Speaker
Description
Approximately half of all cancer patients receive radiotherapy, with external beam radiotherapy being a cornerstone of treatment. The objective is to deliver radiation with high precision to achieve tumor control while minimizing exposure of surrounding healthy tissue. Despite major technological advances, some radioresistant tumors remain incurable with conventional methods.
Microbeam Radiotherapy (MRT) is a promising experimental technique that may overcome these limitations. At synchrotron facilities, low-divergence X-ray beams can be spatially fractionated into arrays of extremely narrow (≈50 μm) microbeams separated by ≈400 μm. These beams deliver extremely high doses (hundreds of Gray) and dose rates (hundreds to thousands of Gy/s), while sparing normal tissue in between. This unique dose distribution has demonstrated potential to improve tumor control and could provide curative treatment options in diseases where current approaches are palliative. However, the very high precision of MRT also demands strict patient positioning and robust motion management.
Patient and tumor motion remain major challenges in radiotherapy. While intracranial tumors move very little, thoracic and abdominal tumors are significantly affected by respiration. Furthermore, patients may move during treatment due to nervousness, discomfort, or involuntary actions, compromising treatment accuracy.

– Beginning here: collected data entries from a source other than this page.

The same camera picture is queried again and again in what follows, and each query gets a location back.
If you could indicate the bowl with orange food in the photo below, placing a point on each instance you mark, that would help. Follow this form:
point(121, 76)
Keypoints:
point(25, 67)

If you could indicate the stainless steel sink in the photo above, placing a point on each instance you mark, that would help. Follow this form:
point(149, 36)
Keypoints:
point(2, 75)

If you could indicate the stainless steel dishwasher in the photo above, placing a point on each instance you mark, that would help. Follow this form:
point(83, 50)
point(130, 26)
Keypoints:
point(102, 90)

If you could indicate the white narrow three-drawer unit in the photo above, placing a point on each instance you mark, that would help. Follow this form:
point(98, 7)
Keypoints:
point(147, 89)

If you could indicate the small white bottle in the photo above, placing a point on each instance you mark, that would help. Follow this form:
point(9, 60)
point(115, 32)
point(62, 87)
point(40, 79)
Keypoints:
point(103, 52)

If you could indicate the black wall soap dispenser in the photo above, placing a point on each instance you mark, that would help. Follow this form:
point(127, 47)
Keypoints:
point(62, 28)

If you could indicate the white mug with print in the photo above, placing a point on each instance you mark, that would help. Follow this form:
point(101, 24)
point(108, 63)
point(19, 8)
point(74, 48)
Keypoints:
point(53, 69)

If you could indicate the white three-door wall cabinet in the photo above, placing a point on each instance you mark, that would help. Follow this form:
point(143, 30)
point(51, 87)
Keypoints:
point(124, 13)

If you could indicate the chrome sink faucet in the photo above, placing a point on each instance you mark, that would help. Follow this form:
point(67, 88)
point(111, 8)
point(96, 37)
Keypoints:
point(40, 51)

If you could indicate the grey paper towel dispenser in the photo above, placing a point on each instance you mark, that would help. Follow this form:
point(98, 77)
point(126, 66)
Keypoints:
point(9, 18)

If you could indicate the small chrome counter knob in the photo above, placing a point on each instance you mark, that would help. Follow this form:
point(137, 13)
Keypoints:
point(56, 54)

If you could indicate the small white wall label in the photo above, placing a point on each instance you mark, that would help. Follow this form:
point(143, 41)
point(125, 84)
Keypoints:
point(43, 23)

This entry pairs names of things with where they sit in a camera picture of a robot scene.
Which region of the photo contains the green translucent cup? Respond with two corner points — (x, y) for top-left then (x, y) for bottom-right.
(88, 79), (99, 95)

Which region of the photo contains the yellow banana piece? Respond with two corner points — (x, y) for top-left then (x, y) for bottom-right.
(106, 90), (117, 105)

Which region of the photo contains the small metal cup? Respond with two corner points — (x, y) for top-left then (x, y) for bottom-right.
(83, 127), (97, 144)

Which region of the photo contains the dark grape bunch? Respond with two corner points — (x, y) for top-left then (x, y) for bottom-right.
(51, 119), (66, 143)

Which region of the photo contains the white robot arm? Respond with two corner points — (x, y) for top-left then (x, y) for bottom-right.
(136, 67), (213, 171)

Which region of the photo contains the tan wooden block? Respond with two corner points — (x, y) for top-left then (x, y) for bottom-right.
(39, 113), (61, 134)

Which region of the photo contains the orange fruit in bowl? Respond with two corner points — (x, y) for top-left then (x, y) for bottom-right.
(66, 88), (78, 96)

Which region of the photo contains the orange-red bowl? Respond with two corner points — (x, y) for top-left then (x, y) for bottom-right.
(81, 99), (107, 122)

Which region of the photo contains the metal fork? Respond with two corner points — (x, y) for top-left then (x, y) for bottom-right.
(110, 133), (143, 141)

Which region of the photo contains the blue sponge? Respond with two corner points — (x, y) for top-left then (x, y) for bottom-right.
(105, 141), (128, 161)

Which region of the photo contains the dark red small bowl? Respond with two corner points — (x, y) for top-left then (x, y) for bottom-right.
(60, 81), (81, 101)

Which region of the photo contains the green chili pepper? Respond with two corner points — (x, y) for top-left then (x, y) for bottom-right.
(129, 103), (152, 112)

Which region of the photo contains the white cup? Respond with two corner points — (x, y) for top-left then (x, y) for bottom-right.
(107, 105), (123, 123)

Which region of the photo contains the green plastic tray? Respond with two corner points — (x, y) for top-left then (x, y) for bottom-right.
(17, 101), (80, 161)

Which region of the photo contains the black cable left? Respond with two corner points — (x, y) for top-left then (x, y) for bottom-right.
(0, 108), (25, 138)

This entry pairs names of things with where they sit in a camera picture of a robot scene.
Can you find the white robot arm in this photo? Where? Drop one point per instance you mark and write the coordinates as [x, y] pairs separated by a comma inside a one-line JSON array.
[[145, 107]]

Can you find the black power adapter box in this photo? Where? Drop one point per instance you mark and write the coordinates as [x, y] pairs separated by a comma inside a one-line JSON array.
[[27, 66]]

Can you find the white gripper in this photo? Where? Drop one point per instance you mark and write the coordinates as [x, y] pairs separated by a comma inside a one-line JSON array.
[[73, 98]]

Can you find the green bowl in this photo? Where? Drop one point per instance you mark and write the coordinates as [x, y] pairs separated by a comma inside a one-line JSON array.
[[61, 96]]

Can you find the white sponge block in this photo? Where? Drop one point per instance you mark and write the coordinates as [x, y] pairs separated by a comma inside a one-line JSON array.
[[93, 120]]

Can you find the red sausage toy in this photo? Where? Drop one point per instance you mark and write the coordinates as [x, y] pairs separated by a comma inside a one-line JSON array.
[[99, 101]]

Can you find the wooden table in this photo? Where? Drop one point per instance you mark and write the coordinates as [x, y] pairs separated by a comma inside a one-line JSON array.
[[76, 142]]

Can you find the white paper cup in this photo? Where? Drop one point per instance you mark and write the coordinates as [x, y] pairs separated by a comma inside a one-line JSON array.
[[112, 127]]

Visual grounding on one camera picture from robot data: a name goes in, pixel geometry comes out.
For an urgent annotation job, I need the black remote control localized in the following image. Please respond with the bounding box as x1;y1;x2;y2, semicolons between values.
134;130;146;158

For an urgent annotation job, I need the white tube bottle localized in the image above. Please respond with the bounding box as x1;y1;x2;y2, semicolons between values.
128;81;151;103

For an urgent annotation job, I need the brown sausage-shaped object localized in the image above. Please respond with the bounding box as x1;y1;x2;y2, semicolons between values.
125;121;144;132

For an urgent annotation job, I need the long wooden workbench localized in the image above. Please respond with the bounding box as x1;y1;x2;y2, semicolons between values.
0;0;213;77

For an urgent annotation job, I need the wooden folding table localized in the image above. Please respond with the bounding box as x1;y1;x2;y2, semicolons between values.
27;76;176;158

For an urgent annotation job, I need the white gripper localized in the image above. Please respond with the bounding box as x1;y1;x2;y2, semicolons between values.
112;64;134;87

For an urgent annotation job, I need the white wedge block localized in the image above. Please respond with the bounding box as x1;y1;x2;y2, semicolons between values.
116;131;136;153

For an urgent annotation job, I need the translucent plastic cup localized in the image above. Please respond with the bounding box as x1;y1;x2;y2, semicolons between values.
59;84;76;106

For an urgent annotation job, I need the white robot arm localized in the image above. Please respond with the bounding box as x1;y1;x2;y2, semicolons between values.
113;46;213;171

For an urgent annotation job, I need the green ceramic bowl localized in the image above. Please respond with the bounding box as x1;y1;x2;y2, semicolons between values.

We are, for the first time to our knowledge, investigating the role of optical surface scanning for motion management in a microbeam radiotherapy setting. Surface-guided radiotherapy (SGRT) provides a non-ionizing solution through optical surface scanning. SGRT monitors the patient’s position continuously, in real time, with sub-millimeter accuracy and high update frequency. Unlike other imaging systems used in radiotherapy, SGRT enables immediate detection of even the smallest deviations, can automatically interrupt beam delivery, and can guide breathing to optimize tumor positioning relative to nearby organs. We are presenting QA strategies using SGRT for advancing microbeam radiotherapy toward clinical application.